=== EXERCISE AIM ===
Copy the listing verbatim, excluding any images found in it.

=== PROVIDED DATA ===
++++++++

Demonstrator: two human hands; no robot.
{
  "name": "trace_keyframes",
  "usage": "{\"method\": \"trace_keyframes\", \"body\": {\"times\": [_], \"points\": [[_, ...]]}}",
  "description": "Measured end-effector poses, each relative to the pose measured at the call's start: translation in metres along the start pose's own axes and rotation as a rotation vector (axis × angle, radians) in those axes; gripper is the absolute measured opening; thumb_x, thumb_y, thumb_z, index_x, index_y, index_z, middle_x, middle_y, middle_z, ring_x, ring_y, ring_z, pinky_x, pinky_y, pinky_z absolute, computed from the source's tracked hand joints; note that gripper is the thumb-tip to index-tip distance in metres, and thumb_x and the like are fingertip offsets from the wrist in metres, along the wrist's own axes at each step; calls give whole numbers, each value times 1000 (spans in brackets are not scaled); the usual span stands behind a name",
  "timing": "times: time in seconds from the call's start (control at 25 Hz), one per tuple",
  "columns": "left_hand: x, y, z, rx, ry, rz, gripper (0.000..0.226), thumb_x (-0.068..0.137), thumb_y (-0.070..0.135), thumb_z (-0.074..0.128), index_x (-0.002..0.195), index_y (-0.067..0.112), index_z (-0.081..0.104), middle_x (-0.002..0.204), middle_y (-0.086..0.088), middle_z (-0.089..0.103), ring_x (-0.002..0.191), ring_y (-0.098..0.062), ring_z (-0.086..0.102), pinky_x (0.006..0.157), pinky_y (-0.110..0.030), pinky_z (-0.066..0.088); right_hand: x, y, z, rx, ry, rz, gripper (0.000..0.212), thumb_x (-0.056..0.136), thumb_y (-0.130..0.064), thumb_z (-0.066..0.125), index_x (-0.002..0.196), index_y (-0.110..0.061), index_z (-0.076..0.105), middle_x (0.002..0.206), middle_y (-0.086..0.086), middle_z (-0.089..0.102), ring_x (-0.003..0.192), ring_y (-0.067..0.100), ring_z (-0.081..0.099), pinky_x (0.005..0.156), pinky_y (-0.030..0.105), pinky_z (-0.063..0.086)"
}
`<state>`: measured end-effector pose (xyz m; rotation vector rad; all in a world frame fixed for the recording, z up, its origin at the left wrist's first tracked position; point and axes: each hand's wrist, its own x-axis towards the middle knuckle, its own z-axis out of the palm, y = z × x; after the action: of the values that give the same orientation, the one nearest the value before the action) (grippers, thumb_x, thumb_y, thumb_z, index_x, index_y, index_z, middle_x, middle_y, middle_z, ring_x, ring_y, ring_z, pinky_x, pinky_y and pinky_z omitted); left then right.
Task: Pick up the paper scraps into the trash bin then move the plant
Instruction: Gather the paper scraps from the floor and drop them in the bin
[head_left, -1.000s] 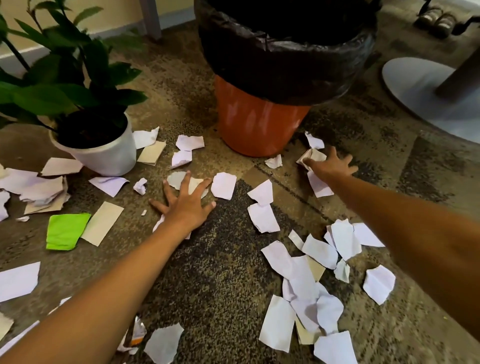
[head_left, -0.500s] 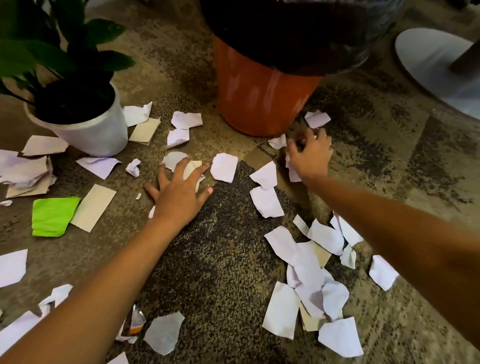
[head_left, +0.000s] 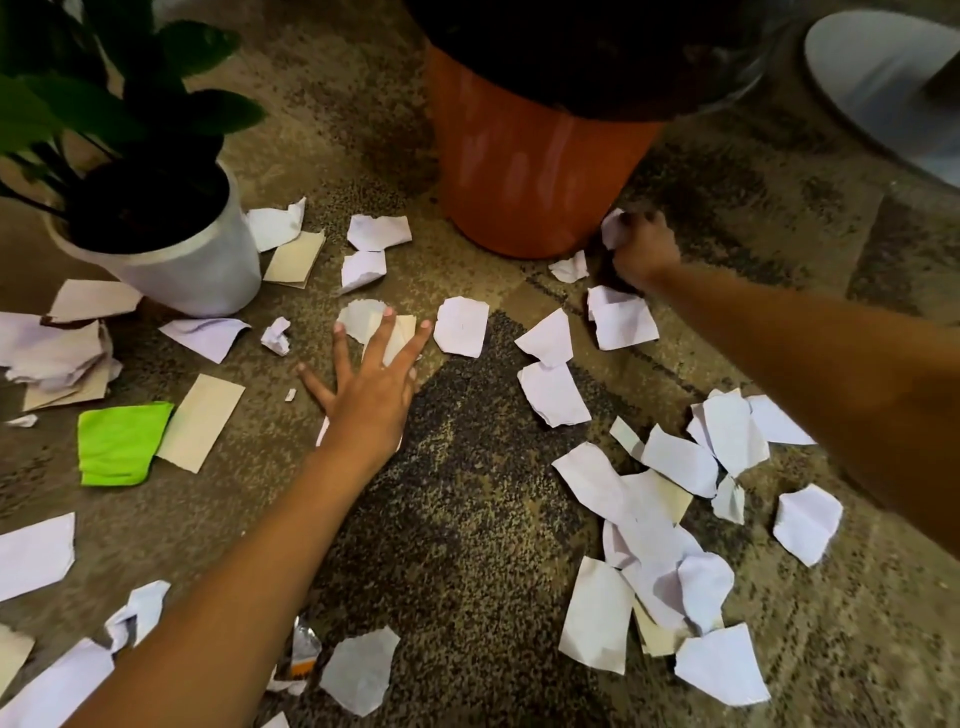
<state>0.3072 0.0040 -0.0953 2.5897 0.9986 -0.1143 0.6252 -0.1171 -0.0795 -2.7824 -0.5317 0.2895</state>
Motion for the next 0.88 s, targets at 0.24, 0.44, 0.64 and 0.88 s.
{"method": "trace_keyframes", "body": {"times": [0.24, 0.44, 0.64, 0.88], "points": [[-6, 1, -8, -41, -65, 20, 48, 103, 35, 21, 144, 54, 6, 157, 20, -12, 144, -29, -25, 107, -68, -13, -89, -1, 30, 254, 172, -266, 32, 100, -20, 38, 122, -8, 58, 122, 12, 53, 116, 27, 49, 104, 44, 35], [-24, -11, -12, -120, -44, 101, 45, 102, 37, 27, 143, 54, 19, 158, 19, 4, 148, -19, -8, 106, -69, -8, -122, -24, 39, 168, 73, -396, 51, 91, -60, 33, 134, -34, 42, 138, 8, 38, 131, 28, 32, 111, 54, 20], [-33, -25, -24, -37, -199, 72, 74, 81, 57, 58, 140, 60, 13, 158, 15, -6, 146, -24, -3, 106, -71, 0, -120, -50, 38, -116, -184, -641, 63, 86, -69, 42, 141, -40, 32, 149, 8, 30, 141, 32, 19, 112, 65, 4], [-47, -33, -25, -8, -103, 45, 80, 69, 37, 79, 133, 52, 34, 151, 8, 11, 135, -33, 16, 108, -58, 19, -178, -29, 49, -231, -97, -1032, 63, 86, -69, 35, 132, -27, 46, 130, 0, 51, 130, 26, 37, 108, 54, 25]]}}
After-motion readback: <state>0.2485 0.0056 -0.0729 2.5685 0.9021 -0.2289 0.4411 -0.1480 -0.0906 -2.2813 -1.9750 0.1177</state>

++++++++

=== TASK SOLUTION ===
Demonstrator: two human hands; no robot.
{
  "name": "trace_keyframes",
  "usage": "{\"method\": \"trace_keyframes\", \"body\": {\"times\": [_], \"points\": [[_, ...]]}}",
  "description": "Measured end-effector poses, each relative to the pose measured at the call's start: translation in metres along the start pose's own axes and rotation as a rotation vector (axis × angle, radians) in those axes; gripper is the absolute measured opening; thumb_x, thumb_y, thumb_z, index_x, index_y, index_z, middle_x, middle_y, middle_z, ring_x, ring_y, ring_z, pinky_x, pinky_y, pinky_z absolute, computed from the source's tracked hand joints; note that gripper is the thumb-tip to index-tip distance in metres, and thumb_x and the like are fingertip offsets from the wrist in metres, along the wrist's own axes at each step; calls give whole numbers, each value times 1000 (spans in brackets are not scaled); the usual span stands behind a name",
  "timing": "times: time in seconds from the call's start (control at 25 Hz), one per tuple",
  "columns": "left_hand: x, y, z, rx, ry, rz, gripper (0.000..0.226), thumb_x (-0.068..0.137), thumb_y (-0.070..0.135), thumb_z (-0.074..0.128), index_x (-0.002..0.195), index_y (-0.067..0.112), index_z (-0.081..0.104), middle_x (-0.002..0.204), middle_y (-0.086..0.088), middle_z (-0.089..0.103), ring_x (-0.002..0.191), ring_y (-0.098..0.062), ring_z (-0.086..0.102), pinky_x (0.006..0.157), pinky_y (-0.110..0.030), pinky_z (-0.066..0.088); right_hand: x, y, z, rx, ry, rz, gripper (0.000..0.212), thumb_x (-0.056..0.136), thumb_y (-0.130..0.064), thumb_z (-0.066..0.125), index_x (-0.002..0.196), index_y (-0.110..0.061), index_z (-0.076..0.105), middle_x (0.002..0.206), middle_y (-0.086..0.086), middle_z (-0.089..0.102), ring_x (-0.003..0.192), ring_y (-0.067..0.100), ring_z (-0.081..0.099), pinky_x (0.005..0.156), pinky_y (-0.030..0.105), pinky_z (-0.063..0.086)"
}
`<state>`: measured end-effector pose (xyz m; rotation vector rad; all in a world frame fixed for the recording, z up, its origin at the left wrist's first tracked position; point and axes: each hand's wrist, its own x-axis towards the middle knuckle, its own z-axis out of the palm, y = z × x; after the action: of the values that give the same orientation, the one nearest the value before the action) (grippers, thumb_x, thumb_y, thumb_z, index_x, index_y, index_z, middle_x, middle_y, middle_z, ring_x, ring_y, ring_z, pinky_x, pinky_y and pinky_z omitted); left then right.
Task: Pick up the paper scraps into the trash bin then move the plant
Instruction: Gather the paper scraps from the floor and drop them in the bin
[head_left, -1.000s] 
[head_left, -0.500s] 
[head_left, +0.000s] 
<state>0.3072 0.0040 -0.0953 2.5897 0.9986 -0.1143 0.6252 -0.1171 -0.0795 -2.7824 -0.5317 0.2895</state>
Motion for the next 0.88 s, targets at 0.24, 0.44, 0.64 and 0.88 s.
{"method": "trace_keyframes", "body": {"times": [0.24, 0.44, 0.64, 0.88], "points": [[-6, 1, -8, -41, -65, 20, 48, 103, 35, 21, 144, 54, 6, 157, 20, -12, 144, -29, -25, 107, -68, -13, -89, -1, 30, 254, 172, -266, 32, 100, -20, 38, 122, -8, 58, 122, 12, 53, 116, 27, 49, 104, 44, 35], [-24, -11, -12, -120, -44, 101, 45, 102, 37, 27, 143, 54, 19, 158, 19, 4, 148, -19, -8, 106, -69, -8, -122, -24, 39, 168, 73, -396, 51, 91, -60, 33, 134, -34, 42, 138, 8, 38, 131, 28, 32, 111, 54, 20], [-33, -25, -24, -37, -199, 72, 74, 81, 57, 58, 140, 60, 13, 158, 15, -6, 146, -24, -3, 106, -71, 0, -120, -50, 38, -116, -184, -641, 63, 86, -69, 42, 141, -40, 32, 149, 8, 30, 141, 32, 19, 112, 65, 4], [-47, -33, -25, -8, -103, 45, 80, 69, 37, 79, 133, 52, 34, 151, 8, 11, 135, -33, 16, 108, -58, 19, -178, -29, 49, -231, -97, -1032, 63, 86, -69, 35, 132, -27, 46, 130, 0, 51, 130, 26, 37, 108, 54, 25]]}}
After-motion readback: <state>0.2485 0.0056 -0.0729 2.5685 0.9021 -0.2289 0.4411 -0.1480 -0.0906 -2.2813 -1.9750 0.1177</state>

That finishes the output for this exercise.